++++ Materials provided

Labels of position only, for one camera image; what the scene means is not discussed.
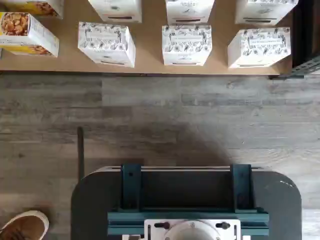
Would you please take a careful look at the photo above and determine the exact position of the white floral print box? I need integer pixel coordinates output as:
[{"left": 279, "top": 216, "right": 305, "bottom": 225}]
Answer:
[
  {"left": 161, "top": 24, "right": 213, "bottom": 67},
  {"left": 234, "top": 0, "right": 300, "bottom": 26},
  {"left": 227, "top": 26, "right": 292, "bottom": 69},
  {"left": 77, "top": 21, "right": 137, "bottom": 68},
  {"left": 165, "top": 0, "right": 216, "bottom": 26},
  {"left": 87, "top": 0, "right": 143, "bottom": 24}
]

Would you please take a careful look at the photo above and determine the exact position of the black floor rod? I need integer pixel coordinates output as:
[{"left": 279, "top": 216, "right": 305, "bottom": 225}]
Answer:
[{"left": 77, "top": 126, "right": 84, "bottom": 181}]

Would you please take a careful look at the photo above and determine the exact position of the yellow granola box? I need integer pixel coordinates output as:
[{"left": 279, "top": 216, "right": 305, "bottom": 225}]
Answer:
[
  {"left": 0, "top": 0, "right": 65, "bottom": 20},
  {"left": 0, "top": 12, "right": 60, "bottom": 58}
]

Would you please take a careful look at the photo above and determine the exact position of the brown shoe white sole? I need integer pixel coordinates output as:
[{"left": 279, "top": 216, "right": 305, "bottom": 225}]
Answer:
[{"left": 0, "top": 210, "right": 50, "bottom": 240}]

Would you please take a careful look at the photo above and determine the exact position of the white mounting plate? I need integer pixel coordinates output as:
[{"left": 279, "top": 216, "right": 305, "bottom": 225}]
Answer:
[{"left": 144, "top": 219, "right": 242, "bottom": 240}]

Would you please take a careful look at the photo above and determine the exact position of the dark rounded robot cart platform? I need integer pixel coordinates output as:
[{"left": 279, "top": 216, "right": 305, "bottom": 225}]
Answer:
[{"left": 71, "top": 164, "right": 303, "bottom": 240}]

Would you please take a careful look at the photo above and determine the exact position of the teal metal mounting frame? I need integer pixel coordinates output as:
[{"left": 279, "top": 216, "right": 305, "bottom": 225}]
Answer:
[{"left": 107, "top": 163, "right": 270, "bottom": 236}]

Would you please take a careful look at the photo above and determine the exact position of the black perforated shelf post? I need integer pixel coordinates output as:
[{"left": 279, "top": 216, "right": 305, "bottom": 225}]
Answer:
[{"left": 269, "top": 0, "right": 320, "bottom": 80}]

++++++++

● Task item: Print every line of the material exactly as written, but drop the pictures.

● Output of the exercise:
Labels of position only, for one camera image; what the scene means is not discussed.
Would you please take a careful look at the photo above and determine the exact position of the white floral print box? I need integer pixel coordinates output as:
[{"left": 279, "top": 216, "right": 305, "bottom": 225}]
Answer:
[
  {"left": 161, "top": 24, "right": 213, "bottom": 67},
  {"left": 234, "top": 0, "right": 300, "bottom": 26},
  {"left": 227, "top": 26, "right": 292, "bottom": 69},
  {"left": 77, "top": 21, "right": 137, "bottom": 68},
  {"left": 165, "top": 0, "right": 216, "bottom": 26},
  {"left": 87, "top": 0, "right": 143, "bottom": 24}
]

Would you please take a careful look at the photo above and determine the exact position of the black floor rod? I need integer pixel coordinates output as:
[{"left": 279, "top": 216, "right": 305, "bottom": 225}]
Answer:
[{"left": 77, "top": 126, "right": 84, "bottom": 181}]

Would you please take a careful look at the photo above and determine the exact position of the yellow granola box? I need integer pixel coordinates output as:
[{"left": 279, "top": 216, "right": 305, "bottom": 225}]
Answer:
[
  {"left": 0, "top": 0, "right": 65, "bottom": 20},
  {"left": 0, "top": 12, "right": 60, "bottom": 58}
]

Would you please take a careful look at the photo above and determine the exact position of the brown shoe white sole? I need integer pixel coordinates output as:
[{"left": 279, "top": 216, "right": 305, "bottom": 225}]
Answer:
[{"left": 0, "top": 210, "right": 50, "bottom": 240}]

Would you please take a careful look at the photo above and determine the exact position of the white mounting plate? I need integer pixel coordinates output as:
[{"left": 279, "top": 216, "right": 305, "bottom": 225}]
Answer:
[{"left": 144, "top": 219, "right": 242, "bottom": 240}]

Would you please take a careful look at the photo above and determine the exact position of the dark rounded robot cart platform? I need integer pixel coordinates output as:
[{"left": 279, "top": 216, "right": 305, "bottom": 225}]
Answer:
[{"left": 71, "top": 164, "right": 303, "bottom": 240}]

Would you please take a careful look at the photo above and determine the exact position of the teal metal mounting frame? I need integer pixel coordinates output as:
[{"left": 279, "top": 216, "right": 305, "bottom": 225}]
Answer:
[{"left": 107, "top": 163, "right": 270, "bottom": 236}]

Would you please take a careful look at the photo above and determine the exact position of the black perforated shelf post? I need integer pixel coordinates output as:
[{"left": 279, "top": 216, "right": 305, "bottom": 225}]
Answer:
[{"left": 269, "top": 0, "right": 320, "bottom": 80}]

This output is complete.